In with fat-burning and out with weight-watching. This latest approach actually works when diets and exercise fail.
In most people’s minds, they are trying to watch their “weight.” All the while, in reality, they become more overfat. They keep their old clothes in hopes they will again fit. Diet books and weight-loss products are on many shelves, but these rarely work long-term, and can be harmful.
The new science of weight loss is less about weight and more about reducing excess body fat.
The problem is this: Many millions of people regularly step on the bathroom scale for an outdated number. This is only the first of many mistaken ideas about weight loss — it’s not about weight. Body weight is composed mostly of water, with muscle also weighing in significantly. Body fat does not weigh much, but takes up a lot of room. So you could tell much more from putting on your jeans in the morning than by stepping on the scale.
This problem of excess body fat is now a worldwide pandemic. During the past half-century the old mantras of low-cal, low-fat only made most of the world’s population bigger. In the U.S. and other western nations, up to 90 percent or more adults are now overfat, a condition of excess body fat that impairs health. Yet, not all are overweight or obese: two outdated terms we should avoid using in most situations.
While body-fat measurements are either inaccurate (most popular tests) or expensive (such as high-tech DEXA scans), the latest research is clear: the waist-to-height ratio is as accurate as high-tech measurements. In short, the waist should be less than half your height. This does not provide one’s percentage of body fat — instead, it’s an accurate diagnosis of being overfat or not.
This ratio also helps individuals monitor their fat-loss program in the most objective, scientific way, with a simple tape measure. And, you can finally trash your bathroom scale (you hate it anyway).
While the old weight-loss approach continues to fail, the new clinical and now scientific results are highly successful. (They’re not really new, just new to a marketplace that still heavily promotes the old.)
Here’s a quick review of the old and new. Visit the links below for more details:
Old: stepping on the scale, day after day, after day
I’m repeating myself here because the act of weighing yourself is addicting, and many people have a hard time not stepping on board each morning. It’s a form of herd mentality, but with nowhere to run. Please stop it!
New: measure your waist
How simple. If it’s half or more of your height, actively pursue ways to burn off body fat (discussed below).
Old: body weight charts and BMI
Twenty to 40 percent of people who are normal weight and non-obese still have excess body fat. While BMI (body mass index) only estimates fat, it’s often inaccurate, sometimes by a lot.
Excess body fat — the overfat condition — impairs cardiovascular and metabolic health, exercise performance, and contributes to most chronic disease and physical impairments. It does this by increasing chronic inflammation and carbohydrate intolerance (insulin resistance). Reducing excess body fat does much more than just get you back into smaller clothes.
Old: calories in, calories out
The traditional notion that we burn calories with exercise (so more and harder must be better) is not accurate. I ask, what kinds of calories do you burn — sugar or fat? Despite burning many calories, burning more sugar and too little fat is another reason even with exercise, many people remain overfat. And, low-cal diets can slow metabolism and reduce fat-burning.

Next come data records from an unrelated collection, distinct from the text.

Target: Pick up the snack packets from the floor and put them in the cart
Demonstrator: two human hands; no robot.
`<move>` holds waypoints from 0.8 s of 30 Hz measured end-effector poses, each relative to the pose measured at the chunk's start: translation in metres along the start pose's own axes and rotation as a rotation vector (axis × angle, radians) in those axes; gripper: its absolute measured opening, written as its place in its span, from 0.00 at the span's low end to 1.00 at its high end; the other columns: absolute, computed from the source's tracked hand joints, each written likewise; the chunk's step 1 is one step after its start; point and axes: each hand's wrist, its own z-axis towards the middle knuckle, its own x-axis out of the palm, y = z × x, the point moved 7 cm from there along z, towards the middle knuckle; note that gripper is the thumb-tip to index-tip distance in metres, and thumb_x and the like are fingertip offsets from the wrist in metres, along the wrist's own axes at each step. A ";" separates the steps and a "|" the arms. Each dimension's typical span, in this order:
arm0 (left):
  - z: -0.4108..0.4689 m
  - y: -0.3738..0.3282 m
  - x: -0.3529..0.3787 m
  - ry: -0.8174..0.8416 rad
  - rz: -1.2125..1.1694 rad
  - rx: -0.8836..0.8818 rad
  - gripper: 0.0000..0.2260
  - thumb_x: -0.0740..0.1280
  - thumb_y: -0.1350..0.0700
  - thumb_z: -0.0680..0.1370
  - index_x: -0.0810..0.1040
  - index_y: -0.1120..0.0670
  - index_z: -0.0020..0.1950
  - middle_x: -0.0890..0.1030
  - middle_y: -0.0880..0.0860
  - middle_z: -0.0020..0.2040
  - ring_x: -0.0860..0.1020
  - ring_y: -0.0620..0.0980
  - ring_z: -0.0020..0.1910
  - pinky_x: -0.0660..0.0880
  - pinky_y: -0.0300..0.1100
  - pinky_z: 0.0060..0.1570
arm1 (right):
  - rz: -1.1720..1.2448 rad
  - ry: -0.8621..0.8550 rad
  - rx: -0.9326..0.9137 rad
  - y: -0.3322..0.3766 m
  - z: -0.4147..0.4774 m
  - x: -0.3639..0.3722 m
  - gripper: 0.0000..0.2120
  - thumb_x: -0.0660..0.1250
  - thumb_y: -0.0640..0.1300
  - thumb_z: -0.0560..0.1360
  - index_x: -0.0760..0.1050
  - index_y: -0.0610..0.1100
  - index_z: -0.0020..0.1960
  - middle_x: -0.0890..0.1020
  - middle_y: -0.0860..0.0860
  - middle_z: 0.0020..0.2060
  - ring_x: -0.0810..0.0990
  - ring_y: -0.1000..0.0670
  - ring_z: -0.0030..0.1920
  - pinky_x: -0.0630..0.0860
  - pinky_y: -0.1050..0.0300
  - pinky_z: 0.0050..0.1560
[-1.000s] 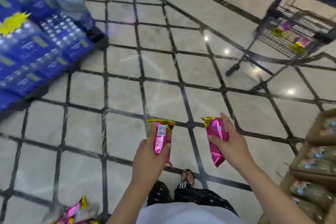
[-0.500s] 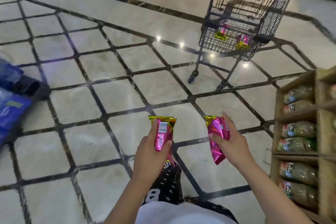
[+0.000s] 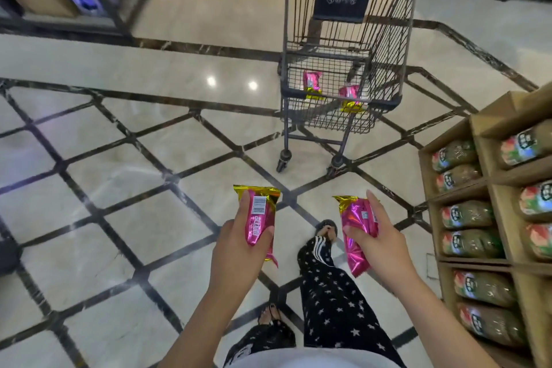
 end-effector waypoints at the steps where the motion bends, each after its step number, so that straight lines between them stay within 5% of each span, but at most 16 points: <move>1: 0.016 -0.009 0.003 -0.005 0.002 0.007 0.34 0.65 0.45 0.79 0.48 0.33 0.78 0.76 0.48 0.54 0.77 0.45 0.50 0.79 0.45 0.49 | 0.009 -0.005 -0.002 0.006 0.016 -0.006 0.38 0.71 0.46 0.75 0.54 0.65 0.76 0.77 0.53 0.56 0.79 0.52 0.49 0.77 0.56 0.53; 6: 0.104 -0.068 0.022 -0.028 0.038 0.068 0.34 0.65 0.44 0.79 0.46 0.34 0.78 0.75 0.49 0.53 0.76 0.47 0.51 0.78 0.45 0.49 | -0.001 -0.024 -0.001 0.046 0.107 -0.045 0.37 0.70 0.44 0.76 0.54 0.61 0.77 0.75 0.57 0.49 0.74 0.64 0.40 0.69 0.75 0.35; 8: 0.140 -0.096 0.030 -0.013 0.031 0.081 0.34 0.64 0.42 0.79 0.44 0.31 0.76 0.75 0.50 0.53 0.77 0.47 0.49 0.79 0.47 0.49 | -0.007 -0.024 -0.011 0.067 0.139 -0.065 0.37 0.70 0.45 0.76 0.53 0.62 0.77 0.75 0.61 0.45 0.75 0.63 0.39 0.70 0.73 0.35; 12: 0.204 -0.159 0.038 -0.047 0.075 0.188 0.35 0.63 0.41 0.79 0.41 0.29 0.75 0.74 0.50 0.55 0.76 0.48 0.50 0.77 0.44 0.48 | -0.085 -0.005 -0.071 0.114 0.202 -0.102 0.37 0.70 0.50 0.76 0.52 0.65 0.76 0.80 0.52 0.44 0.82 0.49 0.42 0.81 0.51 0.45; 17: 0.269 -0.204 0.044 -0.048 0.062 0.211 0.34 0.63 0.40 0.79 0.42 0.29 0.76 0.74 0.51 0.57 0.75 0.47 0.51 0.73 0.40 0.46 | -0.093 -0.052 -0.126 0.160 0.270 -0.127 0.38 0.70 0.49 0.76 0.52 0.64 0.76 0.76 0.55 0.55 0.79 0.55 0.43 0.76 0.61 0.41; 24: 0.384 -0.235 0.073 0.076 0.153 0.222 0.35 0.62 0.39 0.79 0.39 0.30 0.75 0.72 0.53 0.63 0.74 0.54 0.60 0.76 0.49 0.57 | -0.105 -0.121 -0.031 0.177 0.358 -0.126 0.38 0.71 0.50 0.75 0.52 0.62 0.77 0.77 0.57 0.47 0.79 0.57 0.41 0.79 0.56 0.48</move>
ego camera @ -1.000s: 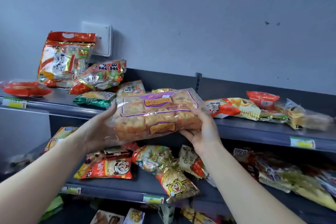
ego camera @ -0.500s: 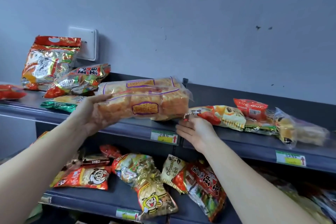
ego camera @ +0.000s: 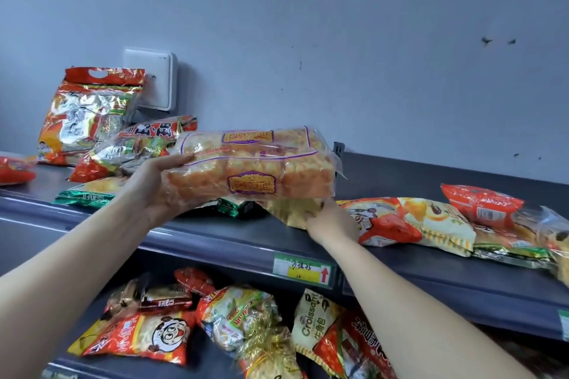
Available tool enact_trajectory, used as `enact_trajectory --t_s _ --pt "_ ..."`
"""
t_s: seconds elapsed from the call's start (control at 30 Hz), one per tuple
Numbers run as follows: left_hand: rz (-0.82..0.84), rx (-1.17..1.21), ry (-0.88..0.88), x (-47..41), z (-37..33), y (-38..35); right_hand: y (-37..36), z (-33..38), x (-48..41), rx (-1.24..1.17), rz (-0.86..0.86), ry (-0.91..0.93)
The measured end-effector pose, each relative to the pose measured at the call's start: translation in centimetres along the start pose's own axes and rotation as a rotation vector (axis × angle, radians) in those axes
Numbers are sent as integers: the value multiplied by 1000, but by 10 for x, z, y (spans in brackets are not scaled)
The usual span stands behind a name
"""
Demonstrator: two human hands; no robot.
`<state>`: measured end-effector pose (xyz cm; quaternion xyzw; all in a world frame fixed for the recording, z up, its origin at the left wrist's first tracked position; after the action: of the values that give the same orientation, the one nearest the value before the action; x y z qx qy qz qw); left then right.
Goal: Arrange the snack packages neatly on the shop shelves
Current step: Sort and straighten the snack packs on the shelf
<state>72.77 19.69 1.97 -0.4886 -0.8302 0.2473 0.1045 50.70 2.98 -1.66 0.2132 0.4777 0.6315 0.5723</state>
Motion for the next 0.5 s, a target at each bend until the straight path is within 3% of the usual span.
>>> enact_trajectory --t_s 0.27,0.5 --pt "55 -30 56 -28 19 -13 40 -70 -49 -304 -253 -166" --pt "34 -156 133 -30 42 -28 81 -103 -61 -744 -532 -366"
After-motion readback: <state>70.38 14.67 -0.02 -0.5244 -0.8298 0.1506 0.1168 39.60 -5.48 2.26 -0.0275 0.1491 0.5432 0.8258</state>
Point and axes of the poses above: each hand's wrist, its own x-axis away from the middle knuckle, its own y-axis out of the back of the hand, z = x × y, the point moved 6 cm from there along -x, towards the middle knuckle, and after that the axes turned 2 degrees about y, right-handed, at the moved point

In addition to reducing excess body fat, fat-burning can stabilize blood sugar, reduce (often eliminates) hunger, improve brain function, and help balance blood fats like cholesterol and triglycerides, and normalize blood pressure among other factors. It can also help reduce or eliminate medications (work with your health practitioner on this).
Old: exercise, exercise
The current overfat pandemic evolved alongside increasing rates of aerobic and strength exercise. Something must be wrong.
New: food first
Bad food is the primary reason for poor fat-burning and excess body fat, with exercise playing a secondary role.
For generations, low-fat foods and diets have been the tradition — and the reason for the failure. By reducing fat in the diet, refined carbohydrates are usually increased, and most low-fat food products have sugar and other carbs added for flavor (lost by reducing the fat), with a lot quickly converting to fat for storage.
Sugar and other refined carbohydrates immediately affect metabolism, with about half of these foods converting to fat for storage. So even that low-fat carbohydrate meal could add to being overfat — not to mention getting hungrier for more carbohydrates! This is why there’s often a vicious cycle of losing some weight, then gaining it back, plus more.
Impersonal, off-the-shelf, one-size-fits-all diets are unfortunately the old approach and still in vogue. These should be trashed along with the bathroom scale.
New: personalized eating
Humans used to know just how to eat, then companies started telling us what to eat (junk food). To help people get back to their natural eating instincts, I developed the Two-Week Test almost 40-years ago to personalize food choices. (There is also a Two-Week Keto Test.)
Think it takes time to lose weight? That’s also an old idea. You can actually change your metabolism very quickly and start burning off body fat today. Only you can kick out the old number and bring in the new.